Although large-scale ransomware campaigns continue to make headlines, not every breach in education stems from sophisticated intrusion techniques. By misconfiguring third-party cloud applications, sensitive information may be exposed just as effectively, without the attacker having to overcome security controls in any case. 

One such incident was brought to the attention of the school by parents who discovered that a feature within a third-party absence management platform provided families with the opportunity to view free-text comments submitted by other parents regarding requests for student absences. While the vendor confirmed that the attached attachments were inaccessible, the exposed comment fields may contain sensitive information voluntarily provided by guardians, including medical appointments, illness details, and other private information about students. 

In this instance, it demonstrated how seemingly minor application logic errors can adversely affect data confidentiality when privacy controls are not appropriately implemented. Upon discovery, both the educational institution and its software provider coordinated an incident response. After informing the vendor of the vulnerability, they were able to develop and deploy a software update that remedied the vulnerability prior to ensuring their own environment was updated. 

Besides applying the fix, administrators were required to conduct a comprehensive forensic investigation to determine the duration of the exposure, determine which records were visible, identify users who accessed the vulnerable feature by analyzing system logs, and determine what categories of personal information may have been compromised as a result. 

According to those findings, the incident met the requirements for mandatory regulatory reporting and formal notification was required for affected students, parents, and guardians. At the same time, the institution was required to maintain communication with the families who initially reported the issue while documenting the incident for compliance purposes. 

Due to the vulnerability affecting a shared cloud platform, the vendor was required to notify each school which used the feature, distribute an updated version, and ensure these schools applied the update. This incident illustrates how vulnerabilities within centralized education platforms may rapidly evolve into ecosystem-wide risks. It is equally up to software providers to provide timely patches and transparent communication as it is up to educational institutions to protect student data. 

Together, these incidents demonstrate that effective cybersecurity does not limit to the protection against external attackers in the education sector. The breach response process requires significant operational effort, which involves technical teams, compliance personnel, vendors, and institutional leadership, regardless of whether the root cause is ransomware, cloud misconfigurations, insecure APIs, or human error. Additionally, these incidents illustrate the importance of good vendor governance, secure software development, continuous risk assessments, and an incident response plan that has been extensively tested.

With instructional institutions increasingly relying on cloud-based platforms, organizations that invest in proactive security controls and supplier oversight will be better prepared to minimize operational disruptions, protect sensitive data, and comply with regulatory requirements. 

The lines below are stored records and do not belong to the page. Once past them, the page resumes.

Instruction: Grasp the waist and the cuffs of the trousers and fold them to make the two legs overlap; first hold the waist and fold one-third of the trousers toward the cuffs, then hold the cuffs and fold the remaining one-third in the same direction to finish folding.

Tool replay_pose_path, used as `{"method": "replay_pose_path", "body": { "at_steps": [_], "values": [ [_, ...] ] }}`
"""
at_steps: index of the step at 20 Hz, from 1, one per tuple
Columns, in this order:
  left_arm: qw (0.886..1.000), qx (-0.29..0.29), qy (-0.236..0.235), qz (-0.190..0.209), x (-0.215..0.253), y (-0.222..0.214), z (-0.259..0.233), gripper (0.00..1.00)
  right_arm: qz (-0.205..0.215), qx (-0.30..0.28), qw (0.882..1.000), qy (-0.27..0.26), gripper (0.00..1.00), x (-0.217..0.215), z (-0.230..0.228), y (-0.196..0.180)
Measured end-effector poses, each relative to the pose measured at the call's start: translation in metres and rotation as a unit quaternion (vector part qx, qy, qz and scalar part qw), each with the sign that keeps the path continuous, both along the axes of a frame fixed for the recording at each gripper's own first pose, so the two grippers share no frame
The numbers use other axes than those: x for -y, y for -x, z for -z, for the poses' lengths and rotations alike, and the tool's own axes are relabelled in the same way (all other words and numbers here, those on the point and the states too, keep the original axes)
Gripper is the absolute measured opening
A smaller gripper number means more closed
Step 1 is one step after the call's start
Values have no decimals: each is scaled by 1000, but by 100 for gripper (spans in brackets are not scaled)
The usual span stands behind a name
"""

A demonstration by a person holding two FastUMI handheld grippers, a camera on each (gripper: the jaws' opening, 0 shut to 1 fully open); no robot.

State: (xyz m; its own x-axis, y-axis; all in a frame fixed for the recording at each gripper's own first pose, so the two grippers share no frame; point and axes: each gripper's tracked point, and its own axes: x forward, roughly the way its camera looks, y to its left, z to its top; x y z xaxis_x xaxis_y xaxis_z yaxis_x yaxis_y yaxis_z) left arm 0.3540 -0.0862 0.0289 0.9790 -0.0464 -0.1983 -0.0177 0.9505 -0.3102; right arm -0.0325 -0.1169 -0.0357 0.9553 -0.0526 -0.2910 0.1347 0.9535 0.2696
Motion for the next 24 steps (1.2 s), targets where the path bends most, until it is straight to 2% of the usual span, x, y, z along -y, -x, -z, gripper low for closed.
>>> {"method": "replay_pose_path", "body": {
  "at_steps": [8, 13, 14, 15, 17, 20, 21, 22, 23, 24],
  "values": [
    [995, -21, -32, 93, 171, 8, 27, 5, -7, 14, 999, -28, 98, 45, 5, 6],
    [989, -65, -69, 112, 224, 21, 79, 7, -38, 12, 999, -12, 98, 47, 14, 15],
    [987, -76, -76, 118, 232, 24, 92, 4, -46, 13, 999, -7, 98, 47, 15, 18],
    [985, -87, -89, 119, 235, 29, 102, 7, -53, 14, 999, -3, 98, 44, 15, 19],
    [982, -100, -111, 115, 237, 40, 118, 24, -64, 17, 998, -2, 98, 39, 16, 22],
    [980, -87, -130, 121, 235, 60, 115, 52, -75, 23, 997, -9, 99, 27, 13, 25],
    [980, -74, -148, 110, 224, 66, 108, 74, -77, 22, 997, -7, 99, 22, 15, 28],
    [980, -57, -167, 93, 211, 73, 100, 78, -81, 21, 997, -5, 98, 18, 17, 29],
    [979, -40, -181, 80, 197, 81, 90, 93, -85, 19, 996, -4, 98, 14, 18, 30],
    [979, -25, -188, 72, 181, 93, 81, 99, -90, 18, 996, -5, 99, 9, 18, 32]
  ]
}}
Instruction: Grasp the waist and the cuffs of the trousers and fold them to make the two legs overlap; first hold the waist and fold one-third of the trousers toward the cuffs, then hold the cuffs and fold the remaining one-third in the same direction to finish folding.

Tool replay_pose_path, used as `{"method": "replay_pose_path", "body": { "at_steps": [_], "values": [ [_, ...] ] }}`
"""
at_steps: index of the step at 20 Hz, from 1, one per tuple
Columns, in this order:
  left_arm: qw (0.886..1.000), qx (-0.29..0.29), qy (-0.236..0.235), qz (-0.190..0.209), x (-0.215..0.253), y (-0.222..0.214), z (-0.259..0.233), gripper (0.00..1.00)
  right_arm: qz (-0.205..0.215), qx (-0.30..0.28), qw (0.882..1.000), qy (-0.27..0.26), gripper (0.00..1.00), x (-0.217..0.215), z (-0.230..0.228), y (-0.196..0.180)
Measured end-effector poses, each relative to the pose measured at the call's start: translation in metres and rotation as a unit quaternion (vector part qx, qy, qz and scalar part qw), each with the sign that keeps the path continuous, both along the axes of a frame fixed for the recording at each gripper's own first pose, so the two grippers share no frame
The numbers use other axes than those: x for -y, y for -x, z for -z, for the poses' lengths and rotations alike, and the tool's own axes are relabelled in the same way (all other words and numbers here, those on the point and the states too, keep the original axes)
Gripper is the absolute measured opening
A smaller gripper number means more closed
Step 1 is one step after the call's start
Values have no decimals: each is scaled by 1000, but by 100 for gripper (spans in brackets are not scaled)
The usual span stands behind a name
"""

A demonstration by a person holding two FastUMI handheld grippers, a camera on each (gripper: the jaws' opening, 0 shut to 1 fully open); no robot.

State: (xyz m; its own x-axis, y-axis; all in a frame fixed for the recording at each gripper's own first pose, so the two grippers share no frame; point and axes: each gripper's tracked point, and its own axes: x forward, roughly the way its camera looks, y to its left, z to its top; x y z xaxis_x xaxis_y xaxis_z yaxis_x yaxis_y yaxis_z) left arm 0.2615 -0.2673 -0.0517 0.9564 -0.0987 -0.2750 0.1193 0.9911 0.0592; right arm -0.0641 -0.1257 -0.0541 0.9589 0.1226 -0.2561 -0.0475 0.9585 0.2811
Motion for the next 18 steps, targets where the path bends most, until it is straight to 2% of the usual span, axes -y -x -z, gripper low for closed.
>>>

As schools increasingly rely on interconnected cloud platforms to deliver educational services, the sector has experienced a fundamental shift in its cyber risk profile, making software providers and technology partners just as important as schools themselves to the protection of institutional information. Operational resilience has been demonstrated in recent incidents to depend on continuous vendor oversight, secure software development, timely vulnerability remediation, and coordinated incident response throughout the education technology ecosystem as a whole. 

A continued pursuit of high-impact supply chain opportunities by threat actors will require strengthening third-party risk management and incorporating security into all phases of software development in order to protect educational continuity, safeguard sensitive data, and maintain trust across digital learning environments.